Every line in the data below from the one containing "Localize the right" down to the one containing "Object locations in", both included, must be retyped exactly; no other line is to appear.

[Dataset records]
▼

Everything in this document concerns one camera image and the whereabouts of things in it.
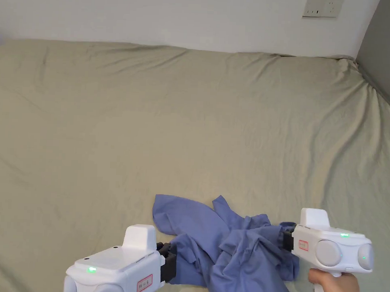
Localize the blue shirt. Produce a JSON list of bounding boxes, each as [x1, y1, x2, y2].
[[149, 192, 303, 292]]

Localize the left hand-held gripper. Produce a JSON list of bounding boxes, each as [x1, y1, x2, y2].
[[63, 221, 179, 292]]

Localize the white wall socket plate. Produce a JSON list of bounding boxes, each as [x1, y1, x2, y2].
[[302, 0, 345, 20]]

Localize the bed with pale green sheet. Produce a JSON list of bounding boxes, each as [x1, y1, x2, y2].
[[0, 37, 390, 292]]

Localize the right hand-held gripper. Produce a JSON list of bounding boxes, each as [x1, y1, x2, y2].
[[279, 207, 374, 292]]

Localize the person's right hand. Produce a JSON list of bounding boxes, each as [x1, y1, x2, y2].
[[307, 269, 362, 292]]

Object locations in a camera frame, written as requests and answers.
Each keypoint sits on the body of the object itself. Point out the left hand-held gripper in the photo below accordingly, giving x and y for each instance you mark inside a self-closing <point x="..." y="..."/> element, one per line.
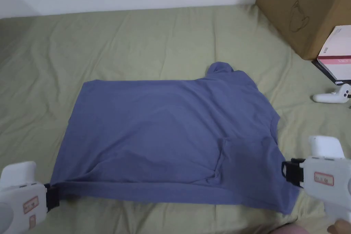
<point x="19" y="190"/>

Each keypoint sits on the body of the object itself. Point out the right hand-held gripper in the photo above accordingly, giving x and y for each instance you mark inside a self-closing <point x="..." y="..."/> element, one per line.
<point x="326" y="179"/>

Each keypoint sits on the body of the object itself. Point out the blue shirt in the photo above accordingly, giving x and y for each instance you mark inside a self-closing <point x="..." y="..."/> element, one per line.
<point x="170" y="132"/>

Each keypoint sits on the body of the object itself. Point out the person's right hand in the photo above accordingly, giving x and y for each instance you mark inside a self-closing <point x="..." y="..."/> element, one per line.
<point x="341" y="225"/>

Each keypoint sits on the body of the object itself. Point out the white hand controller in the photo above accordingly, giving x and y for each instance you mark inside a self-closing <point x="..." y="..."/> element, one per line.
<point x="330" y="96"/>

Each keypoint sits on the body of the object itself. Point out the white box with pink stripe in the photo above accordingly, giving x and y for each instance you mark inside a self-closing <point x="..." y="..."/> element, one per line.
<point x="336" y="58"/>

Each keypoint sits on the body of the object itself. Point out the large brown carton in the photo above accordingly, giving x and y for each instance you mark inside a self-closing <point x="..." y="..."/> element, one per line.
<point x="301" y="6"/>

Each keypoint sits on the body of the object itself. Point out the bed with pale green sheet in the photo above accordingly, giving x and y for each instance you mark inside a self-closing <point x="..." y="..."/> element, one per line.
<point x="137" y="45"/>

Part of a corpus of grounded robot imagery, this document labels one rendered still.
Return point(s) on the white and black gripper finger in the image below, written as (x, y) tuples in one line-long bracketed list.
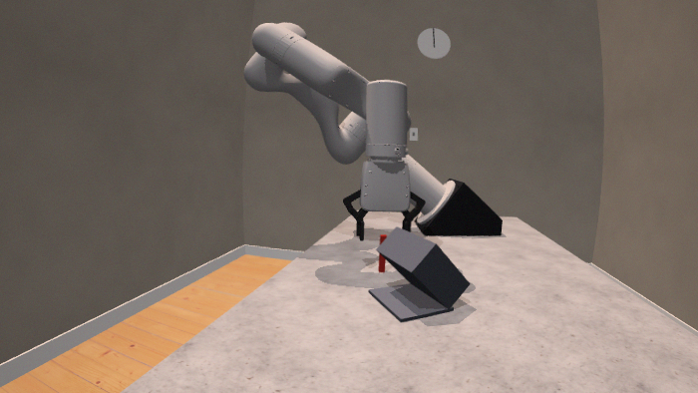
[(409, 216), (358, 215)]

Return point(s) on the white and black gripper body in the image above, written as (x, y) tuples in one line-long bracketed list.
[(387, 187)]

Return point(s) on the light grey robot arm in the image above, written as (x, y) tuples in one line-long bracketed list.
[(378, 118)]

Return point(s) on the red rectangular bar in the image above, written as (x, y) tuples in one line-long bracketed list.
[(381, 259)]

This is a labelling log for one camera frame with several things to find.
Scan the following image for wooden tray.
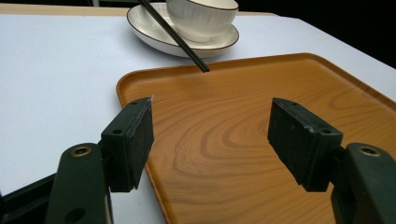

▲

### RESPONSE TO THIS EXERCISE
Localize the right hand-held gripper. Produce a JSON list of bounding boxes, each as [x1, y1, x2, y2].
[[279, 207, 374, 292]]

Localize the person's right hand. Produce a JSON list of bounding boxes, each as [x1, y1, x2, y2].
[[307, 269, 362, 292]]

Object locations in a camera frame, written as requests and answers.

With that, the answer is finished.